NPO法人は組織改編などを経て、現在、県の事業委託として、県指定介護サービスの調査機関さらに国の委託事業として、求職者支援事業等の事業展開、また、高齢者の独居住宅の実情を調査するなどの業務を展開し、その成果を結ぶことも間もないことでしょう。
「飲食店では配管の老朽化や店舗の廃油に悩んでいる。
そこで2009年グリストラップサービス事業を始め、高齢者や身障者のための住宅環境を整備する住環境コーディネイト事業も始めました」と本田社長は語ります。
「私は仲間や先輩の助けもあり運が良かったのかもしれません。
これからは恩返しと思っています。
社会の組織をもう一度見直して、お客さまにとっても、うちの会社が伸びていくのはうれしいと思える会社にしていきます」と本田社長。
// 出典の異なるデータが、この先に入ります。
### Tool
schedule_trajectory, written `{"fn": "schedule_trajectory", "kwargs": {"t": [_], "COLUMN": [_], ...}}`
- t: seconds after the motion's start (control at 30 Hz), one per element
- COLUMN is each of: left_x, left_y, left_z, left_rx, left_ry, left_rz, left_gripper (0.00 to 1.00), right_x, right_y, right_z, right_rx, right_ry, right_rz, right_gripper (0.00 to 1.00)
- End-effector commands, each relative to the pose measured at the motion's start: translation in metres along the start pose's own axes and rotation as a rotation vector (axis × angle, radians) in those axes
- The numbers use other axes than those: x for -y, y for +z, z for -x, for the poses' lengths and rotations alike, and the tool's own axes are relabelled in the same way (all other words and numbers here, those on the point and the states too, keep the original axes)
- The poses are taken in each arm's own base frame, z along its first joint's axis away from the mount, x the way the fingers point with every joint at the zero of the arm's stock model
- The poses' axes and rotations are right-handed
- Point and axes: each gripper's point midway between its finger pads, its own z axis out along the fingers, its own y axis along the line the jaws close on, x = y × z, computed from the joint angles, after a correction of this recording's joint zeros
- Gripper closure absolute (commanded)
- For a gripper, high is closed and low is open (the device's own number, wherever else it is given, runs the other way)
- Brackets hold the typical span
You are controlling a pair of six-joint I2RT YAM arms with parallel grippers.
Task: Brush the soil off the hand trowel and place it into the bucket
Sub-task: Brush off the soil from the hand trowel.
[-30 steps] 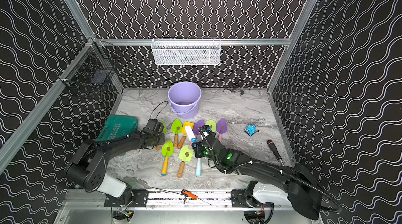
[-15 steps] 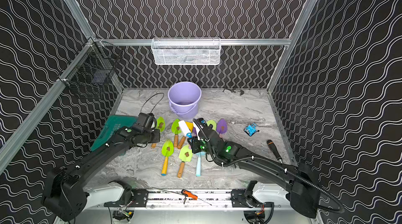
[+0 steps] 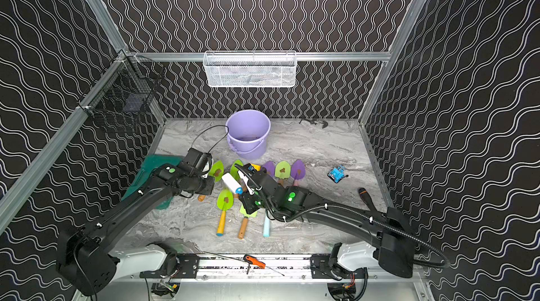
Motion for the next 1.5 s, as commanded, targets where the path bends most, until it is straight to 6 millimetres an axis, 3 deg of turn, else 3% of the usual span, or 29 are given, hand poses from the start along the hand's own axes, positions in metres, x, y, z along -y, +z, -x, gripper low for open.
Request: {"fn": "schedule_trajectory", "kwargs": {"t": [0.0,0.43,0.53,0.67,0.73,0.8,0.9,0.97,1.07,1.3,1.47], "left_x": [-0.004,0.014,0.013,0.012,0.010,0.009,0.008,0.008,0.014,0.069,0.085], "left_y": [-0.002,-0.008,-0.010,-0.010,-0.008,-0.004,-0.001,-0.001,-0.001,-0.002,-0.016], "left_z": [0.005,0.003,0.003,0.000,-0.003,-0.007,-0.008,-0.007,-0.005,0.002,0.017], "left_rx": [0.047,0.078,0.081,0.078,0.068,0.054,0.040,0.043,0.052,0.069,0.065], "left_ry": [0.000,0.110,0.125,0.121,0.117,0.115,0.113,0.110,0.099,0.032,-0.094], "left_rz": [0.027,0.011,0.036,0.048,0.057,0.065,0.075,0.077,0.047,-0.286,-0.588], "left_gripper": [1.00,1.00,1.00,1.00,1.00,1.00,1.00,1.00,1.00,1.00,1.00], "right_x": [-0.004,-0.014,0.005,0.054,0.069,0.072,0.057,0.046,0.036,0.059,0.079], "right_y": [0.005,0.041,0.055,0.068,0.065,0.057,0.043,0.035,0.028,0.007,-0.016], "right_z": [0.005,0.003,-0.004,-0.004,0.008,0.026,0.048,0.050,0.039,0.009,0.008], "right_rx": [-0.003,-0.085,-0.134,-0.180,-0.144,-0.082,-0.008,0.003,0.012,0.035,0.111], "right_ry": [-0.030,-0.049,-0.038,0.011,0.029,0.045,0.033,0.032,0.052,0.216,0.350], "right_rz": [-0.014,-0.029,-0.135,-0.316,-0.365,-0.355,-0.281,-0.214,-0.124,-0.054,0.033], "right_gripper": [1.00,1.00,1.00,1.00,1.00,1.00,1.00,1.00,1.00,1.00,1.00]}}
本田社長は今、「損の道を選んだ」意味を実感しているそうです。
それは本田社長自身の座右の銘「脚下照顧」「忘己利他」の精神が実現へと向かう道筋が見えた境地に達したことでもあります。
2011年3月11に起こった未曾有の東日本大震災。
こうした中、200名余りの震災遺児が残されました。
この少年少女たちに向け、会社として何をすることができるか、また何が求められているかを考え、NPO法人グリーンピュアと共に「DUSKIN ICS震災遺児支援キャンペーン」を実施しました。
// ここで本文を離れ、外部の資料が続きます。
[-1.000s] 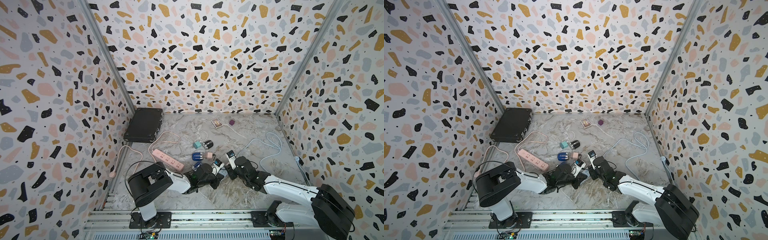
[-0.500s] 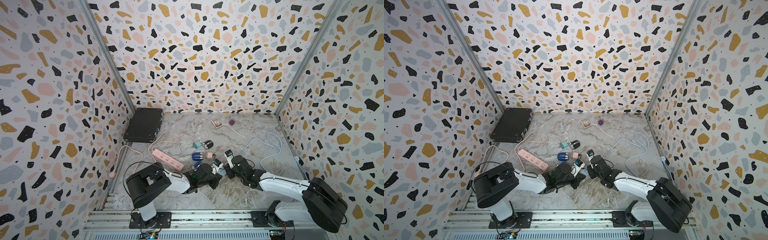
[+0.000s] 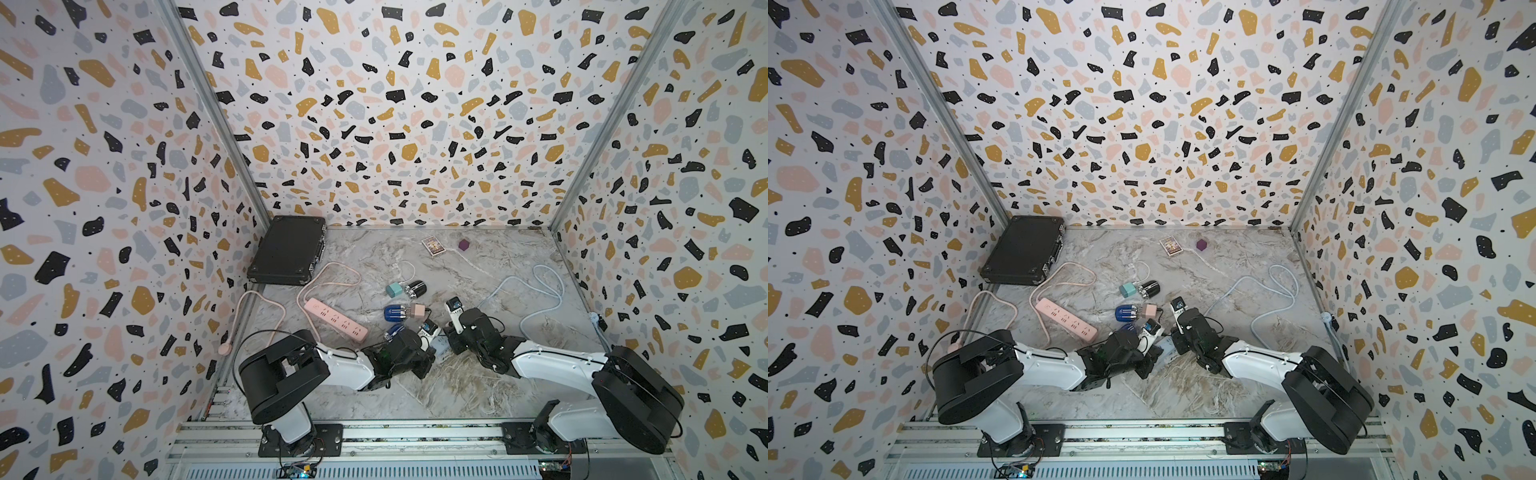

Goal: Unplug the electric shaver
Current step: Remove the plug from the socket.

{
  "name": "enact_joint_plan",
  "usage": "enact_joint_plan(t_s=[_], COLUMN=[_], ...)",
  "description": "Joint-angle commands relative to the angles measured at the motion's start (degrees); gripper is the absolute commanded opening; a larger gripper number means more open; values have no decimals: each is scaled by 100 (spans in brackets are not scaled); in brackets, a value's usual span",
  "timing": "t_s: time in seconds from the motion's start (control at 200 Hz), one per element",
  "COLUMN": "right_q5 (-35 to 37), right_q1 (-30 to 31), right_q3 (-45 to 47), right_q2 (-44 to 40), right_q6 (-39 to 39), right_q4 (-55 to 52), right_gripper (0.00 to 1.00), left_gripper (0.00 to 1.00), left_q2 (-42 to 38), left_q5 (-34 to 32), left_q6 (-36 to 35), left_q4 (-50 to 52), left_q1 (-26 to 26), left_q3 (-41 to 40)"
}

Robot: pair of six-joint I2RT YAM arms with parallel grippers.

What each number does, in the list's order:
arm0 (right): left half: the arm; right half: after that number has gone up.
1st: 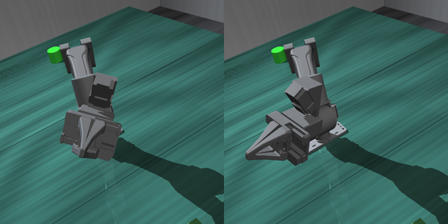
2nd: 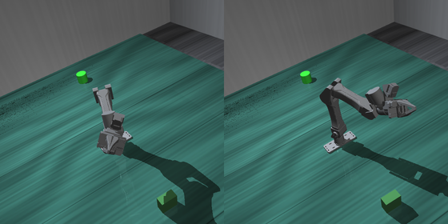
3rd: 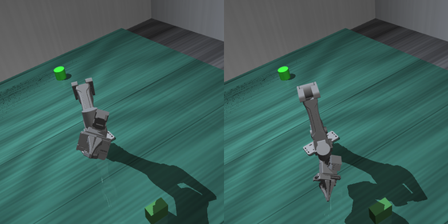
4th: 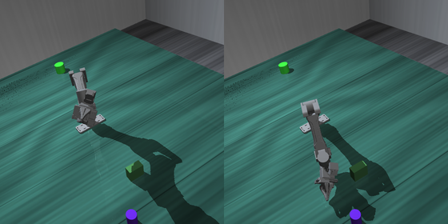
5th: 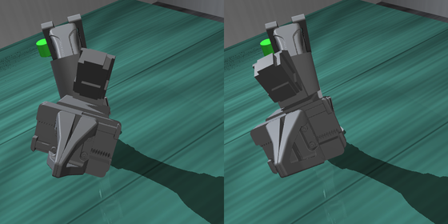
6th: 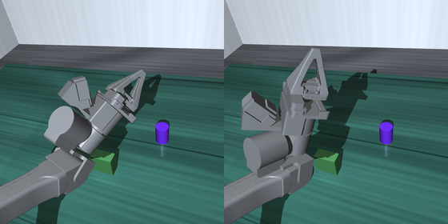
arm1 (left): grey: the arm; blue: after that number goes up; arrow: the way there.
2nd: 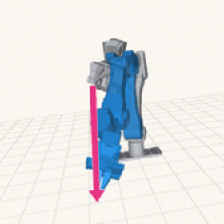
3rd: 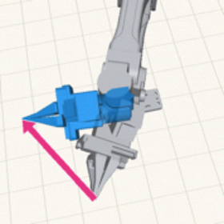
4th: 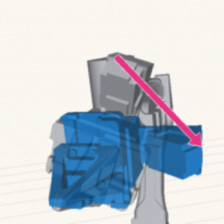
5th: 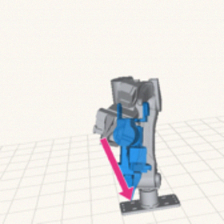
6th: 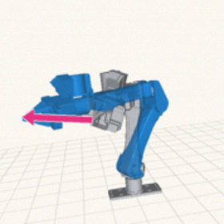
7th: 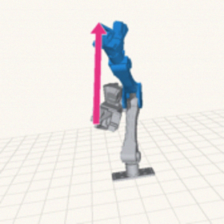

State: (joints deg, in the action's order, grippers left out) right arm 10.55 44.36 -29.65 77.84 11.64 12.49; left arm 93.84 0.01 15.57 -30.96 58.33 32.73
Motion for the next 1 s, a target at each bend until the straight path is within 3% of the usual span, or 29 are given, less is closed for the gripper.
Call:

このキャンペーンでは、エアコンクリーニングなどのサービスを通常の半額以下という安い値段で提供しながら、純利益をすべて使用し、震災遺児に靴を購入、寄付するという方法です。
このように、お客様にも被災者への支援を手伝っていただく形でご協力をいただきました。
2012年3月には集まった収益をとりまとめ、靴を購入して発送する予定です。
これから起業する方への一言
“まず自分の足元を見つめること”
「脚下照顧」という禅の言葉があるが、まず自分の足元を見つめること。他人のことをとやかく言わず、自分の本性を見つめ、よく反省し、考えを深めよう。